軽量で断熱性の高い外壁材として、寒冷地でも多く使われます。

  • 主原料:ガルバリウム鋼板など

  • メリット:軽くて建物の負担が少ない/モダンなデザイン

  • デメリット:傷がつきやすい/雨音が気になるケースも

③ モルタル外壁

左官職人による塗り壁仕上げ。
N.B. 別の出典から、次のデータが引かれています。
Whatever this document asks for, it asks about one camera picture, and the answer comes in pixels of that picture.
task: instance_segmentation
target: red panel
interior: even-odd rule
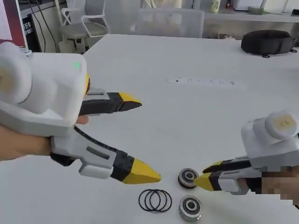
[[[15,45],[25,48],[25,41],[23,37],[22,24],[20,22],[18,7],[15,0],[3,0],[8,24],[10,27],[11,36],[13,38],[12,42]]]

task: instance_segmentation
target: black cushion
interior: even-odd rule
[[[260,30],[244,35],[241,48],[254,55],[277,55],[290,52],[295,39],[288,32],[279,30]]]

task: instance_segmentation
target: blurred hand
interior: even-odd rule
[[[262,177],[262,194],[278,194],[281,200],[292,200],[299,205],[299,166],[284,172],[268,172]],[[246,186],[244,179],[239,180],[240,186]]]

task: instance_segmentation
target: bearing inner ring
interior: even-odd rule
[[[185,172],[185,178],[189,181],[193,181],[194,180],[194,174],[190,171]]]
[[[193,200],[188,200],[186,202],[186,208],[189,210],[189,211],[196,211],[197,209],[197,204],[196,202],[194,202]]]

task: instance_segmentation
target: shelf
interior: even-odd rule
[[[232,21],[260,21],[260,22],[299,22],[299,16],[291,16],[291,13],[252,15],[243,11],[221,8],[218,13],[211,13],[208,8],[200,8],[205,11],[206,20],[232,20]]]

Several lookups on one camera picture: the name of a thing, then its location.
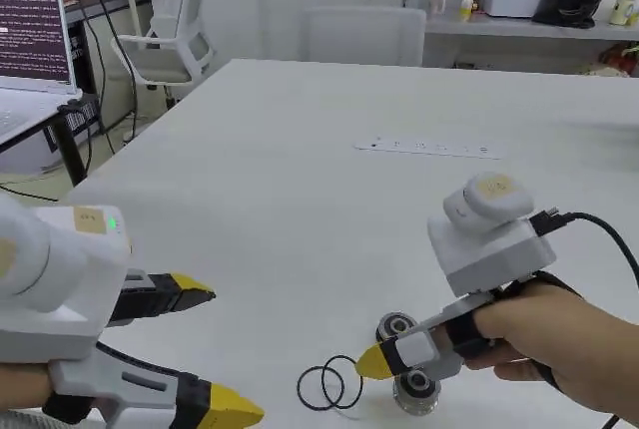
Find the o-ring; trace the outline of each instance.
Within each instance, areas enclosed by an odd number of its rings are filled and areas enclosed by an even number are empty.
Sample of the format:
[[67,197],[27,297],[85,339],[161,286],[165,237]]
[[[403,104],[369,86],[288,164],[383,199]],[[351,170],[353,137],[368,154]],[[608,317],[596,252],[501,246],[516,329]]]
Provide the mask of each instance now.
[[336,371],[334,369],[332,369],[330,366],[330,364],[333,361],[336,361],[338,359],[344,359],[346,361],[349,361],[352,363],[353,366],[356,365],[356,362],[354,359],[352,359],[351,357],[348,356],[343,356],[343,355],[338,355],[338,356],[333,356],[331,359],[329,359],[326,364],[321,368],[321,391],[323,392],[323,397],[326,398],[326,401],[328,401],[330,404],[332,404],[332,407],[336,408],[336,409],[350,409],[351,407],[354,407],[355,404],[357,404],[357,402],[359,402],[359,399],[361,398],[361,393],[363,392],[363,377],[359,377],[359,391],[357,392],[357,395],[355,396],[355,398],[352,400],[352,402],[350,404],[347,405],[339,405],[339,402],[341,401],[341,399],[343,398],[343,391],[341,392],[341,395],[339,396],[339,398],[337,399],[337,401],[333,401],[330,399],[330,397],[328,396],[328,392],[326,391],[326,383],[325,383],[325,376],[326,376],[326,372],[330,371],[333,373],[336,373]]
[[[329,406],[313,406],[312,404],[308,403],[302,397],[302,381],[304,380],[305,377],[307,377],[309,374],[311,374],[312,372],[315,372],[315,371],[321,371],[321,389],[323,390],[324,397],[329,402]],[[337,376],[337,379],[339,379],[340,390],[339,390],[339,397],[337,398],[336,403],[332,402],[330,400],[330,398],[326,394],[326,388],[325,388],[325,384],[324,384],[324,375],[325,375],[326,371],[331,372],[332,374]],[[313,367],[310,367],[309,369],[304,371],[302,373],[302,375],[300,376],[300,378],[298,379],[298,398],[300,399],[300,402],[304,406],[306,406],[308,409],[310,409],[311,411],[315,411],[315,412],[330,411],[334,407],[337,407],[337,405],[339,404],[339,402],[343,398],[344,390],[345,390],[345,384],[343,383],[343,377],[341,377],[341,374],[339,374],[337,371],[335,371],[331,367],[326,367],[326,366],[313,366]]]

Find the power strip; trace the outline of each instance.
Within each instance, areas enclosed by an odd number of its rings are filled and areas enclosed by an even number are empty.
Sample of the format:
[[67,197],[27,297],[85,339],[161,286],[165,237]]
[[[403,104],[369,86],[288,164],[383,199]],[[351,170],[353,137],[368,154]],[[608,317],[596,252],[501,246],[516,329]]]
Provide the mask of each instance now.
[[436,143],[430,140],[411,141],[377,138],[370,143],[354,145],[354,147],[358,150],[368,150],[371,152],[481,158],[485,160],[501,160],[503,158],[498,151],[486,145]]

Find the laptop screen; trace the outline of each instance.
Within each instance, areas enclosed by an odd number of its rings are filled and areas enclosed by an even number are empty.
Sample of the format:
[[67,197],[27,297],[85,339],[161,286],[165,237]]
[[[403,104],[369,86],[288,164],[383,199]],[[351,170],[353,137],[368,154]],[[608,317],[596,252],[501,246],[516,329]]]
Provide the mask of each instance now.
[[60,0],[0,0],[0,77],[71,83]]

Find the table surface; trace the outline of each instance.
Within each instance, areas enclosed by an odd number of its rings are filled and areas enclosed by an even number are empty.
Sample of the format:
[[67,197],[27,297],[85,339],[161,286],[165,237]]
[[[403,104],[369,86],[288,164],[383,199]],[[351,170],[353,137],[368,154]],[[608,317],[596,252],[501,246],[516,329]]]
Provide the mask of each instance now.
[[[629,79],[234,61],[67,197],[123,210],[135,267],[218,293],[102,340],[236,388],[265,408],[265,428],[599,428],[606,416],[546,384],[490,371],[444,381],[425,419],[398,409],[390,381],[366,383],[345,413],[308,411],[296,382],[334,354],[357,358],[385,313],[426,319],[453,301],[426,219],[476,173],[515,176],[540,208],[600,215],[639,250],[636,97]],[[376,136],[484,143],[505,158],[353,148]],[[550,241],[555,274],[639,321],[605,233],[575,223]],[[304,392],[321,402],[316,378]]]

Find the floor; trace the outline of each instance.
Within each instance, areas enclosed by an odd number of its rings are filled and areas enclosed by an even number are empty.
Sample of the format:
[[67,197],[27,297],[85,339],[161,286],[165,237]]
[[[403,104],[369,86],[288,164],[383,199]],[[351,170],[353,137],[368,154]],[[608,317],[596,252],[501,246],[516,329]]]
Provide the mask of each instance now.
[[[138,128],[142,125],[153,122],[162,113],[166,111],[166,107],[161,108],[158,105],[158,109],[145,108],[145,115],[141,115],[138,123]],[[109,132],[109,137],[113,143],[116,154],[124,147],[124,135],[130,132],[132,127],[131,120],[125,120],[121,125]],[[92,138],[93,157],[91,161],[91,168],[89,169],[89,175],[92,172],[100,168],[105,162],[113,157],[111,149],[107,143],[107,139],[104,135],[96,135]],[[82,160],[87,160],[88,147],[83,144],[80,147],[80,154]],[[12,174],[0,174],[0,185],[17,192],[28,193],[31,195],[38,195],[46,198],[52,198],[58,200],[68,193],[71,188],[71,181],[67,174],[66,169],[61,164],[55,170],[43,175],[12,175]],[[12,197],[19,200],[26,206],[47,206],[53,203],[48,203],[32,198],[21,197],[12,195]]]

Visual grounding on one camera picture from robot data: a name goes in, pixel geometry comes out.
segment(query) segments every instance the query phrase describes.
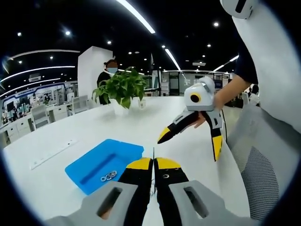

昔ながらの質感が人気。

  • メリット:継ぎ目がない/デザインの自由度が高い

  • デメリット:ひび割れしやすい/施工に手間がかかる

④ ALC(軽量気泡コンクリート)パネル

耐火性・断熱性・遮音性に優れた高機能外壁。

  • メリット:火に強い/遮音性◎/高耐久

  • デメリット:価格が高い/専門工事が必要

⑤ セラミック外壁・光触媒外壁(高性能タイプ)

近年注目されている**「メンテナンスが少ない」外壁材**。

  • メリット:汚れが付きにくい/色あせしにくい/長寿命(30年超)

  • デメリット:初期費用が高め

外壁メンテナンスのタイミングと内容
一般的に外壁のメンテナンス時期は10~15年に1度が目安です。
特に窯業系サイディングは、紫外線や雨風にさらされているため、塗膜の劣化やシーリング(コーキング)切れが起こりやすく、定期的な塗装・シーリング打ち替えが必要です。

メンテナンス内容の例:

  • 外壁塗装(再塗装)

  • シーリングの打ち替え

  • 高圧洗浄・防カビ処理

  • ひび割れ補修(モルタル系)

外壁材を選ぶときのポイント

  • デザイン性だけでなく、メンテナンス性も確認

  • 将来の塗装費用や足場代を含めた“トータルコスト”で考える

  • 地域の気候に合った素材を選ぶ(雨が多い/寒暖差が大きい等)

  • 保証内容・施工会社の信頼性も要チェック!

まとめ:外壁は“建物の寿命”を大きく左右する
外壁は建物を長持ちさせるための最前線。適切な素材選びと定期メンテナンスを行うことで、住宅の耐久性・美観・資産価値を長く保つことができます。
これから新築住宅をご検討の方は、外壁材の種類にも目を向けて、10年後・20年後の暮らしを見据えた家づくりをしましょう。